Content starts

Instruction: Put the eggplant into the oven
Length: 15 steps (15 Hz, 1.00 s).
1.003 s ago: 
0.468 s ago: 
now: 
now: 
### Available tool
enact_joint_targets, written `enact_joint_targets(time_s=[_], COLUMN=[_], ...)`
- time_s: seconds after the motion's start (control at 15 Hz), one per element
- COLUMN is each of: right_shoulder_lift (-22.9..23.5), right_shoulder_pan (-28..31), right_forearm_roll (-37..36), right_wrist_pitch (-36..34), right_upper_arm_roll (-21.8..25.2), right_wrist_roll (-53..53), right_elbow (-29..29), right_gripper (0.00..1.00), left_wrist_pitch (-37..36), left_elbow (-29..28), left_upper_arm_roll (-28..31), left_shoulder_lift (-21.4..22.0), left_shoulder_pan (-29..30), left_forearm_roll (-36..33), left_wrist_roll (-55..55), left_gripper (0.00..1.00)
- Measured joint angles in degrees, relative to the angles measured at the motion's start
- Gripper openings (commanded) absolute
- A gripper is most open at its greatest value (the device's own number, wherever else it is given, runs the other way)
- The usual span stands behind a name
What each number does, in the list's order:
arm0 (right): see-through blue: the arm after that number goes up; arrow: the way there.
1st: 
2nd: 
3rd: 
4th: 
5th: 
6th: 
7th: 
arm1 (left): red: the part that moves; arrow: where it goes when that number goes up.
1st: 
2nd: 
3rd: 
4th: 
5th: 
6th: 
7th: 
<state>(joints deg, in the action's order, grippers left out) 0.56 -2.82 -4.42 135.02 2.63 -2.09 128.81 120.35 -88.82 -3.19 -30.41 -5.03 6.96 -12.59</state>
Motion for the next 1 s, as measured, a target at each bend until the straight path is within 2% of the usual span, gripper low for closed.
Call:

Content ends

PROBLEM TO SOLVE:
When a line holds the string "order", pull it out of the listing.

SOLUTION FOR THIS EXERCISE:
What each number does, in the list's order:
<state>(joints deg, in the action's order, grippers left out) 0.56 -2.82 -4.42 135.02 2.63 -2.09 128.81 120.35 -88.82 -3.19 -30.41 -5.03 6.96 -12.59</state>

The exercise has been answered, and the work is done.